Task statement:
Reproduce exactly the opening lines of the listing, stopping after the line that contains "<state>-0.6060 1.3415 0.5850" and including it.

Dataset entries:
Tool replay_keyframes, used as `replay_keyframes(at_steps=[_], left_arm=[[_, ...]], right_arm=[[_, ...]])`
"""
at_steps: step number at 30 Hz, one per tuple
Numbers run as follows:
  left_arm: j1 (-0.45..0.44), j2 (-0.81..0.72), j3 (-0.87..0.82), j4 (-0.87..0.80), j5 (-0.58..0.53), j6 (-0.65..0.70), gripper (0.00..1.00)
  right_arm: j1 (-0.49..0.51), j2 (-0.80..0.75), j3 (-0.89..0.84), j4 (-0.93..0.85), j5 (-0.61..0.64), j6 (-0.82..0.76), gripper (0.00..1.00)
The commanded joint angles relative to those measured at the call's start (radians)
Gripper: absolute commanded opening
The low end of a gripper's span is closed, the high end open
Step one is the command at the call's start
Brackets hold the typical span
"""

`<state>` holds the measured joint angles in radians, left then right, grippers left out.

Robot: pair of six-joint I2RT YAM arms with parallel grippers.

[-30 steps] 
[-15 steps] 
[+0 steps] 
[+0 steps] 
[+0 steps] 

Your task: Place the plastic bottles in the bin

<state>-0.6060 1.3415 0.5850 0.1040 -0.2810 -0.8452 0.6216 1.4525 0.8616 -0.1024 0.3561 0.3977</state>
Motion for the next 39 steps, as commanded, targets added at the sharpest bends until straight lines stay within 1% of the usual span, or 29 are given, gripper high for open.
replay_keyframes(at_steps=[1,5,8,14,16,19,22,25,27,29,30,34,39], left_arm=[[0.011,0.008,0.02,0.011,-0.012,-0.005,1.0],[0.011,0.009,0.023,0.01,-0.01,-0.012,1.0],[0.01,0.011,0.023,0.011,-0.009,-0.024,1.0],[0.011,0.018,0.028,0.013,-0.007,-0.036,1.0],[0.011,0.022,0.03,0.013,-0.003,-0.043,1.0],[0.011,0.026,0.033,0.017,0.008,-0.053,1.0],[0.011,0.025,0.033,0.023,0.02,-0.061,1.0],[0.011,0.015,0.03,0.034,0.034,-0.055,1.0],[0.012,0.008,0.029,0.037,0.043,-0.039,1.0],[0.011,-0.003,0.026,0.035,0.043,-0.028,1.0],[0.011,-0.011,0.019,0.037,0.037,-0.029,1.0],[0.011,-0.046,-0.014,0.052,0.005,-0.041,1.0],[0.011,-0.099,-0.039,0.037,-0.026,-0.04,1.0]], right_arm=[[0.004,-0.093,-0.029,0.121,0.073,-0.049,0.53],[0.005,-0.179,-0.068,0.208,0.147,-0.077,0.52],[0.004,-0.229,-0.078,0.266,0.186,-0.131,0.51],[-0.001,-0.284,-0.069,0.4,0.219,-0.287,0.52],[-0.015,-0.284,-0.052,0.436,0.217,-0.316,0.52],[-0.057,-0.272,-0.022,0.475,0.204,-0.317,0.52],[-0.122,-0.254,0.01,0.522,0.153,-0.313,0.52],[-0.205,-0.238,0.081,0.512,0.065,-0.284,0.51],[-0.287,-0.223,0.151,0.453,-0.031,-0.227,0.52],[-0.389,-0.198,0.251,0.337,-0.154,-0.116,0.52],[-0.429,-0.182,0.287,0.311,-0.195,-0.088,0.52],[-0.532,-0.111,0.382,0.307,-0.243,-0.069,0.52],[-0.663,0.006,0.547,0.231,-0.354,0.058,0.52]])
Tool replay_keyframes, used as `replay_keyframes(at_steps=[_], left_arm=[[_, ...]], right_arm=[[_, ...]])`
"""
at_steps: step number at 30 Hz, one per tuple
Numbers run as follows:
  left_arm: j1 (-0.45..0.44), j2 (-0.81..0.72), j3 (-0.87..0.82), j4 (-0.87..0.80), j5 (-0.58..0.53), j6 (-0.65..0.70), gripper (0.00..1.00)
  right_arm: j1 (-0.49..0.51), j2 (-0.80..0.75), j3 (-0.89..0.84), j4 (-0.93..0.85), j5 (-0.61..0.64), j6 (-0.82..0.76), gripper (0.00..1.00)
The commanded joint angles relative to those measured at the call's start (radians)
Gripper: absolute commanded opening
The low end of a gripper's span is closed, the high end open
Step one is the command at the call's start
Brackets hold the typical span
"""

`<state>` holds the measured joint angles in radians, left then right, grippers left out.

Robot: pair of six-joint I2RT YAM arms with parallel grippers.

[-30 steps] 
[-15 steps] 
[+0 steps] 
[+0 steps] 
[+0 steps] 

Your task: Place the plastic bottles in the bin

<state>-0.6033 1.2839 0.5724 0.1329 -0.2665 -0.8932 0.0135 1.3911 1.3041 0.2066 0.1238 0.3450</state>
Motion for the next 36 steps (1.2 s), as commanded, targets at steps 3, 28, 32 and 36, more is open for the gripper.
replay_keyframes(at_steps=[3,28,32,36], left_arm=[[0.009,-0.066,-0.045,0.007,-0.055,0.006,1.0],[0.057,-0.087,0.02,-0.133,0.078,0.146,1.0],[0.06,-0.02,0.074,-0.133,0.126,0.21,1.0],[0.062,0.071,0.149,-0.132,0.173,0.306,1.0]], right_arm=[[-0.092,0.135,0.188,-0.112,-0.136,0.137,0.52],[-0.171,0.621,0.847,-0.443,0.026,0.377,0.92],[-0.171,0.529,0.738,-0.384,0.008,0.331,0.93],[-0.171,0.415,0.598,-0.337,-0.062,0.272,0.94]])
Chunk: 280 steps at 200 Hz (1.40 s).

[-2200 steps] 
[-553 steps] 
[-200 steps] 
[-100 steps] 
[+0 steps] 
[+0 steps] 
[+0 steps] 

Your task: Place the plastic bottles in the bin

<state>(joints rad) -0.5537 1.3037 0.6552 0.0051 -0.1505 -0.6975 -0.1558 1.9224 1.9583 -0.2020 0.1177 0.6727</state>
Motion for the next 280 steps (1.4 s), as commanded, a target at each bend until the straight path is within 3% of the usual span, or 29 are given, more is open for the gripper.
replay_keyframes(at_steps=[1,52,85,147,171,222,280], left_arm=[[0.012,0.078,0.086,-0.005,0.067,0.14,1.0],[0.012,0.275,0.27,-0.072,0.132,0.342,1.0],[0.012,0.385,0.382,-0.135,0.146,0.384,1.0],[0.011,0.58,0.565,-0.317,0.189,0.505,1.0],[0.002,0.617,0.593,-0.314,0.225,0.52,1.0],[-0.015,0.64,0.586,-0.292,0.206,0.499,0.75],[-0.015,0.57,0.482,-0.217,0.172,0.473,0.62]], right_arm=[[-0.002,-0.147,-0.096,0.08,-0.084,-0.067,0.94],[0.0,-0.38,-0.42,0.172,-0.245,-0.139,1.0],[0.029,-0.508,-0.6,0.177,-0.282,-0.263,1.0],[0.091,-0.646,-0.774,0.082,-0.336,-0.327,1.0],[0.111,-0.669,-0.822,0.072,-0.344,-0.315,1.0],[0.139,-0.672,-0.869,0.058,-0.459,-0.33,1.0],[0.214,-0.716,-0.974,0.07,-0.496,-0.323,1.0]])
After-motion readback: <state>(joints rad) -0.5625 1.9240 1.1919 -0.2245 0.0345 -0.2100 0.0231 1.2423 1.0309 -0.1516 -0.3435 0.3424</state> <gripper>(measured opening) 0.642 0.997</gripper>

Written reply:
Tool replay_keyframes, used as `replay_keyframes(at_steps=[_], left_arm=[[_, ...]], right_arm=[[_, ...]])`
"""
at_steps: step number at 30 Hz, one per tuple
Numbers run as follows:
  left_arm: j1 (-0.45..0.44), j2 (-0.81..0.72), j3 (-0.87..0.82), j4 (-0.87..0.80), j5 (-0.58..0.53), j6 (-0.65..0.70), gripper (0.00..1.00)
  right_arm: j1 (-0.49..0.51), j2 (-0.80..0.75), j3 (-0.89..0.84), j4 (-0.93..0.85), j5 (-0.61..0.64), j6 (-0.82..0.76), gripper (0.00..1.00)
The commanded joint angles relative to those measured at the call's start (radians)
Gripper: absolute commanded opening
The low end of a gripper's span is closed, the high end open
Step one is the command at the call's start
Brackets hold the typical span
"""

`<state>` holds the measured joint angles in radians, left then right, grippers left out.

Robot: pair of six-joint I2RT YAM arms with parallel grippers.

[-30 steps] 
[-15 steps] 
[+0 steps] 
[+0 steps] 
[+0 steps] 

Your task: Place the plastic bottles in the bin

<state>-0.6060 1.3415 0.5850 0.1040 -0.2810 -0.8452 0.6216 1.4525 0.8616 -0.1024 0.3561 0.3977</state>

Nothing else belongs in this answer.